Data records Block Start

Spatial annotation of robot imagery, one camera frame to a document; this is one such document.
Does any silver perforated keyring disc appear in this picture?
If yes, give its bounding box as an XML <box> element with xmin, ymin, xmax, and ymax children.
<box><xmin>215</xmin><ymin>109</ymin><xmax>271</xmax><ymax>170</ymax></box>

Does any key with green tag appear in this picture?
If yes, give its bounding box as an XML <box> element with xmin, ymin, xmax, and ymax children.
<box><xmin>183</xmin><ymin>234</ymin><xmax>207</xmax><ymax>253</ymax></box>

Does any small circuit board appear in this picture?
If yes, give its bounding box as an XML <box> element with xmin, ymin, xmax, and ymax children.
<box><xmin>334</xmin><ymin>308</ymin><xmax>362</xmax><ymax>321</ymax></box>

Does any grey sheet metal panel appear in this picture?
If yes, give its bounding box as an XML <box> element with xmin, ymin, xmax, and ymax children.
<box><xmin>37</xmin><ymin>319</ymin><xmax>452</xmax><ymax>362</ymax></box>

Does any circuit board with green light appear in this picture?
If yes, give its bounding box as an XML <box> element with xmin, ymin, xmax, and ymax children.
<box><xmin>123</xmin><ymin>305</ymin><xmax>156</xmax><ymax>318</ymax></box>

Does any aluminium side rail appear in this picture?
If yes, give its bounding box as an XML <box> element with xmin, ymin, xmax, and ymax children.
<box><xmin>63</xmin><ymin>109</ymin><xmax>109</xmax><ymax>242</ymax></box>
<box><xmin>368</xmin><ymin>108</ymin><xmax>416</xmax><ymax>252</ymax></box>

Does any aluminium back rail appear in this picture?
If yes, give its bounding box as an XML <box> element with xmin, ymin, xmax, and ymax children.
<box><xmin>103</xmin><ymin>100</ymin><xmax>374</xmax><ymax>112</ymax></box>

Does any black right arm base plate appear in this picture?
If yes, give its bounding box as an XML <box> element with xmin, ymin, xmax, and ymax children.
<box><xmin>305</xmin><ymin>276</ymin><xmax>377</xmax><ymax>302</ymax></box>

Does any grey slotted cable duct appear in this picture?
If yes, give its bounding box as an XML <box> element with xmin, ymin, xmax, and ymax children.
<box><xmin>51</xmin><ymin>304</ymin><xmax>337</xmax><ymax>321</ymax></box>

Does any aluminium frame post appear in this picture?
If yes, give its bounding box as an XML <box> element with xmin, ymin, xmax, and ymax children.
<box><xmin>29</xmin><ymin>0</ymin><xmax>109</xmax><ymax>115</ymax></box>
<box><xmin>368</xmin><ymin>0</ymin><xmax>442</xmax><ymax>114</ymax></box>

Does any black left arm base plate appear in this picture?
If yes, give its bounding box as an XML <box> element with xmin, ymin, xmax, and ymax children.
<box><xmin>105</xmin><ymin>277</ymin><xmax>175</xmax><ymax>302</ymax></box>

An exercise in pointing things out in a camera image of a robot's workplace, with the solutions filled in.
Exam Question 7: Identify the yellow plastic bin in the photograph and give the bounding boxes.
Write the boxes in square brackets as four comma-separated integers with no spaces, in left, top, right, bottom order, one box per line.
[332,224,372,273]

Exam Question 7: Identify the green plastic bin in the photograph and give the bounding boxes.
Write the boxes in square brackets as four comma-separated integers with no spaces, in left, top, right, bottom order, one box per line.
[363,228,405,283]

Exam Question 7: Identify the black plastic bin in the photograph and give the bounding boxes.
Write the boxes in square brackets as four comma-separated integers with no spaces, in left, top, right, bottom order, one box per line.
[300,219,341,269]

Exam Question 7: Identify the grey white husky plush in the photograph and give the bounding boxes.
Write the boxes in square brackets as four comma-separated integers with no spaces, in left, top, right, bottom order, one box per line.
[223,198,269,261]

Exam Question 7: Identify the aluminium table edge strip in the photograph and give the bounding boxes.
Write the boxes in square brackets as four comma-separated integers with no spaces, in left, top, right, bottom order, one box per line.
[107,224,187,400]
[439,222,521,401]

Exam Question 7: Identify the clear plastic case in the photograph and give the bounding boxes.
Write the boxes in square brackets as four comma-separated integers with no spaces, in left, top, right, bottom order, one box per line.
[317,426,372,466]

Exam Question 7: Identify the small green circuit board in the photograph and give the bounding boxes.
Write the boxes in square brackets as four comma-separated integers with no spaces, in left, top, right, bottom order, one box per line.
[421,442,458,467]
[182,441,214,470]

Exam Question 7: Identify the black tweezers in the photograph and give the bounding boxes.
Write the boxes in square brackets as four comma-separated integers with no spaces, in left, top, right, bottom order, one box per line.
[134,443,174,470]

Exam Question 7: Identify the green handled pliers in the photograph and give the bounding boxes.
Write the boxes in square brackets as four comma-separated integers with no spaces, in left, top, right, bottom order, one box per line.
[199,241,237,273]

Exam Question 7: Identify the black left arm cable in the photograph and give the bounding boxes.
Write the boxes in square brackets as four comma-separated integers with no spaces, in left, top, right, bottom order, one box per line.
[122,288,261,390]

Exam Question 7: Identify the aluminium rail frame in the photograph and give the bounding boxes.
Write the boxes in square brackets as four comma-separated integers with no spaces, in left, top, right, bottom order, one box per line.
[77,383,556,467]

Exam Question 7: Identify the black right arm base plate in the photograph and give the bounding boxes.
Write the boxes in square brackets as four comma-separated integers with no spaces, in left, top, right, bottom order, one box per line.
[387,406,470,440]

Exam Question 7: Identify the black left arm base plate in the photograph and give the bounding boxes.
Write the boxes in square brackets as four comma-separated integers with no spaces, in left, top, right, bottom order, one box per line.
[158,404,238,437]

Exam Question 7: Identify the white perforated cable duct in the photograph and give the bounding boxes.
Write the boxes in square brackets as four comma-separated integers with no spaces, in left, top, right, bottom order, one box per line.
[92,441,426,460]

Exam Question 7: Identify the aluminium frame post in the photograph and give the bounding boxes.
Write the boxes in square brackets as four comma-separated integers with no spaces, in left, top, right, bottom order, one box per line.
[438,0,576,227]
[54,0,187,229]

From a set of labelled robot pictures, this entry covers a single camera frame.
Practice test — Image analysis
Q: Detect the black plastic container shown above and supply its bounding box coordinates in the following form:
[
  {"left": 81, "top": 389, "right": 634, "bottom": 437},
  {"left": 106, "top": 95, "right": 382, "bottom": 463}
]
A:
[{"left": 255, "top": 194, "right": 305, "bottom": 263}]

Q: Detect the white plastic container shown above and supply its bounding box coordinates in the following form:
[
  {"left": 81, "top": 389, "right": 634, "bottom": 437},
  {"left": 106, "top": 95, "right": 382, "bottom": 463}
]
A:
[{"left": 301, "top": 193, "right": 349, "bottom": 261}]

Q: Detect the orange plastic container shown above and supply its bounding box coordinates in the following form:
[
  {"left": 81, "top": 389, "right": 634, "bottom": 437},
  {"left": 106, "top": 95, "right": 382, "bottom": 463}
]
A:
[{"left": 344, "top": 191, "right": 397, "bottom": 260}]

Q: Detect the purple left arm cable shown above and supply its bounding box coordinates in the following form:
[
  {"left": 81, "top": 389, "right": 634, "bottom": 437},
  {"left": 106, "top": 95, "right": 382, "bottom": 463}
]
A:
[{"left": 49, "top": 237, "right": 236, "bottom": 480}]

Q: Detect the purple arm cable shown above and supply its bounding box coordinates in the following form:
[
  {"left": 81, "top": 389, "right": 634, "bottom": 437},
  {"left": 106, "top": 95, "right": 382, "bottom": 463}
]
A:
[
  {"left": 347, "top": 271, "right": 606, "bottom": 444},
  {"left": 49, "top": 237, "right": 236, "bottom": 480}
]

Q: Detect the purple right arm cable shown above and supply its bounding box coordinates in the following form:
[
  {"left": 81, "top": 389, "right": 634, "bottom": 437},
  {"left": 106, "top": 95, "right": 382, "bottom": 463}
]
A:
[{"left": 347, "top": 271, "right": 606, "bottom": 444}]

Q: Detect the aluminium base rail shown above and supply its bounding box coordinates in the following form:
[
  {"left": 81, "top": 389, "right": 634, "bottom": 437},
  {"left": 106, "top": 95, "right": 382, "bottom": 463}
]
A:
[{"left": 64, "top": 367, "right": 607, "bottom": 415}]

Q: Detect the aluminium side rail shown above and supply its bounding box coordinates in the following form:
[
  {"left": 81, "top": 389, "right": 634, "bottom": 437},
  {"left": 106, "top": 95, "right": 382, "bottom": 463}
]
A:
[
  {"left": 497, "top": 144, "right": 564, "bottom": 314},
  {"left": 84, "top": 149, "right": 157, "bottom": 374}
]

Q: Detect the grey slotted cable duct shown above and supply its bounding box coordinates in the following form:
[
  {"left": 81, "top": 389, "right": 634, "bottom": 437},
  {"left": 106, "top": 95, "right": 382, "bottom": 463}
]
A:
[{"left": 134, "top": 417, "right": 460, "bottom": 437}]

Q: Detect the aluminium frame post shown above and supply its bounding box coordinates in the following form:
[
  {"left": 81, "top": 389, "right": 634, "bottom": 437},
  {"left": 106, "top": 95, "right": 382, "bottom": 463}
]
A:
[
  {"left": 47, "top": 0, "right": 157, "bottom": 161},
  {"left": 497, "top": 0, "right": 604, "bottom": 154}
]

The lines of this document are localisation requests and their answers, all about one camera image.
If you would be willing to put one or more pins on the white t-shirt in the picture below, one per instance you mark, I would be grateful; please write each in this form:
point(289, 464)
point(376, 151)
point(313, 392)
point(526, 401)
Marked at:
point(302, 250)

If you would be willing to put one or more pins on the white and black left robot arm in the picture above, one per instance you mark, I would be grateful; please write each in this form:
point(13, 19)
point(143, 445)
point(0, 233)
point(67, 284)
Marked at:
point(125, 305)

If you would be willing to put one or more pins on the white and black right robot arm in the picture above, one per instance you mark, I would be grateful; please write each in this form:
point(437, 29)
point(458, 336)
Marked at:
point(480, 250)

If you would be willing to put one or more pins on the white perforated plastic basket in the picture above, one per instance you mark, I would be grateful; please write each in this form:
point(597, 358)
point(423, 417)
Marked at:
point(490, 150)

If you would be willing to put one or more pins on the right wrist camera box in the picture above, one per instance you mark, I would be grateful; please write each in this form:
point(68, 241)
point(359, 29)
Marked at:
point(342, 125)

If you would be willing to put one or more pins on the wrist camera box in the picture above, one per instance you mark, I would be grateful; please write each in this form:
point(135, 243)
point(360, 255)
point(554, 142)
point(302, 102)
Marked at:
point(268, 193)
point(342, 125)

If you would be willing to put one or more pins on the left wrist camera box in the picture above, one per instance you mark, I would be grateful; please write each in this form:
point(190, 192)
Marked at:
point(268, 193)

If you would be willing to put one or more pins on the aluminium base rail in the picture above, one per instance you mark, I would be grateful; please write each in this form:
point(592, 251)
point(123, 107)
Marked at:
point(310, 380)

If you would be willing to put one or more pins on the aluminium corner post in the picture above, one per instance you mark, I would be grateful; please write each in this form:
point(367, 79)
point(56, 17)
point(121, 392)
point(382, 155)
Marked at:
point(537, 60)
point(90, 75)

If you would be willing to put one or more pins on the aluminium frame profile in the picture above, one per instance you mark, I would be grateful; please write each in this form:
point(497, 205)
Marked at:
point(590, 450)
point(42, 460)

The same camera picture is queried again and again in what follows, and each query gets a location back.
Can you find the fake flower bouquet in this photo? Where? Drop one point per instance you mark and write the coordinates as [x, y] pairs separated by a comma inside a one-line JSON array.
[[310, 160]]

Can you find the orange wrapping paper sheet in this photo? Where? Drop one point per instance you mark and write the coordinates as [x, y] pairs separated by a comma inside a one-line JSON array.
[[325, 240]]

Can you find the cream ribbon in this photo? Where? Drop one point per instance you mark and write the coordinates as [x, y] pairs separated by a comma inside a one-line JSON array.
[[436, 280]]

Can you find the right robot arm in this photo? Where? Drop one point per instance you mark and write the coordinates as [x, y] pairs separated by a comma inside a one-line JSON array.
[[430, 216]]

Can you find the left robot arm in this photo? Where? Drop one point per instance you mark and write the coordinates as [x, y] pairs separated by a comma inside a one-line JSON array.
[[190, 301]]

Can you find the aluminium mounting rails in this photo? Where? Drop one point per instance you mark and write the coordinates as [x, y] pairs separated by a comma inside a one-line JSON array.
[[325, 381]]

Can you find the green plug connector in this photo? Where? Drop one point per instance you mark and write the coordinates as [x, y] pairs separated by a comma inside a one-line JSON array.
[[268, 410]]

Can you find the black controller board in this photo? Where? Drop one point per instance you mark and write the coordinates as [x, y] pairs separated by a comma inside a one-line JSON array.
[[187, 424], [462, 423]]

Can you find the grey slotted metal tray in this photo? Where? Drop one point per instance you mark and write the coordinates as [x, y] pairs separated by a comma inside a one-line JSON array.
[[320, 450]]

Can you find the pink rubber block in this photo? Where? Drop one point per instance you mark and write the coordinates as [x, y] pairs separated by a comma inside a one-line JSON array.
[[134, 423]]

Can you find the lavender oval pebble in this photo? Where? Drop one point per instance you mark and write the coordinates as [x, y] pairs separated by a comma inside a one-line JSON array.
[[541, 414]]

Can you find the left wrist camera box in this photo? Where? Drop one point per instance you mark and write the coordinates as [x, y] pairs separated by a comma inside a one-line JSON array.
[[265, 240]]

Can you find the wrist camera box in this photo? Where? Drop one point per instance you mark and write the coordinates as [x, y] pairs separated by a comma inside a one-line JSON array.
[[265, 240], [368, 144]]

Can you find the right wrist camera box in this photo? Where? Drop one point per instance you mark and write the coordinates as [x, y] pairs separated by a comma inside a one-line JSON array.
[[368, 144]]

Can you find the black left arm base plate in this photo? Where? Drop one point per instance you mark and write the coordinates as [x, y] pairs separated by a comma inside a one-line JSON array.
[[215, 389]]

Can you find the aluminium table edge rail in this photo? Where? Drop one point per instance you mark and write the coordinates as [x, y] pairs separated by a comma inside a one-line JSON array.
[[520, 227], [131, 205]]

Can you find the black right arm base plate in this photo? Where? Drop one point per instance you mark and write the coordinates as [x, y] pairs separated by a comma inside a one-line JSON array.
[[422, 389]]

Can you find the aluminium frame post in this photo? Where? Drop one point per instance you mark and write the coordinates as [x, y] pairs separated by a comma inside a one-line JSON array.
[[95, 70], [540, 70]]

Data records Block End

Directions
Exact copies of the lines from the start of the data up to the line holding "Does any small", both included, are all that is needed.

Task solution
Spatial annotation of robot imagery, one camera frame to a document; this is one such document.
Does any silver perforated keyring disc appear in this picture?
If yes, give its bounding box as an XML <box> element with xmin, ymin, xmax, and ymax children.
<box><xmin>215</xmin><ymin>109</ymin><xmax>271</xmax><ymax>170</ymax></box>

Does any key with green tag appear in this picture?
If yes, give its bounding box as an XML <box> element with xmin, ymin, xmax, and ymax children.
<box><xmin>183</xmin><ymin>234</ymin><xmax>207</xmax><ymax>253</ymax></box>

Does any small circuit board appear in this picture?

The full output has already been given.